In late 2022, two Tronador II prototypes, with the goal of engine testing were announced:

- TII-70 (150 km apogee, 11 m length, 2.2 ton weight, launched from Punta Indio Space Center - CEPI)
- TII-150 (400 km apogee, 20 m length, 23 ton weight, launched from Centro Espacial Manuel Belgrano - CEMB)

==Tronador III==

The proposed Tronador III would have the same diameter as Tronador II, but would have a length of 34 m.

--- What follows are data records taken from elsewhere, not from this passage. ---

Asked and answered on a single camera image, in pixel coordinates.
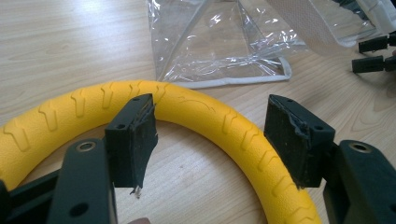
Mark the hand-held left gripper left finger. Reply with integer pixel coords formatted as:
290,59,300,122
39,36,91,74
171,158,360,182
104,92,159,199

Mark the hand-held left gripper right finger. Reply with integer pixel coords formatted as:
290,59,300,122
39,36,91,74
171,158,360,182
263,93,337,190

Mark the yellow foam ring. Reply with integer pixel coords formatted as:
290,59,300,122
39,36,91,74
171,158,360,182
0,79,323,224

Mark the clear plastic bag white trim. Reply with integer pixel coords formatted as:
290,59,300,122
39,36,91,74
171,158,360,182
147,0,396,90

The fueled rocket would weight 90 metric tons, and capable of delivering satellites with up to 750 kg to a 600 km orbit, or up to a ton if upper stages are used.

===Characteristics===
Proposed Tronador III configuration:

- Length: 35 m
- Stages: 2
- Diameter: 2.5 m
- Empty mass: 6,600 kg
- Total weight: 90,000 kg
- Payload mass: 1000 kg
- Apogee: 600 km
- Lower Stage: 120t total thrust (4 × 30t engines) at sea level. Fuel: RP-1/LOX
- Upper stage: 3t thrust (single engine). Fuel: MMH/NTO

=== VLE (Vehículo Lanzador Espacial) ===
Tronador III will be preceded by the VLE (Vehículo Lanzador Espacial for Space Launch Vehicle) capable of placing an 80 kg payload on a 300 km orbit. This would be a two stage rocket, with the first stage using 5 or more Karut engines with 2.5 t of thrust and burning RP-1/LOX.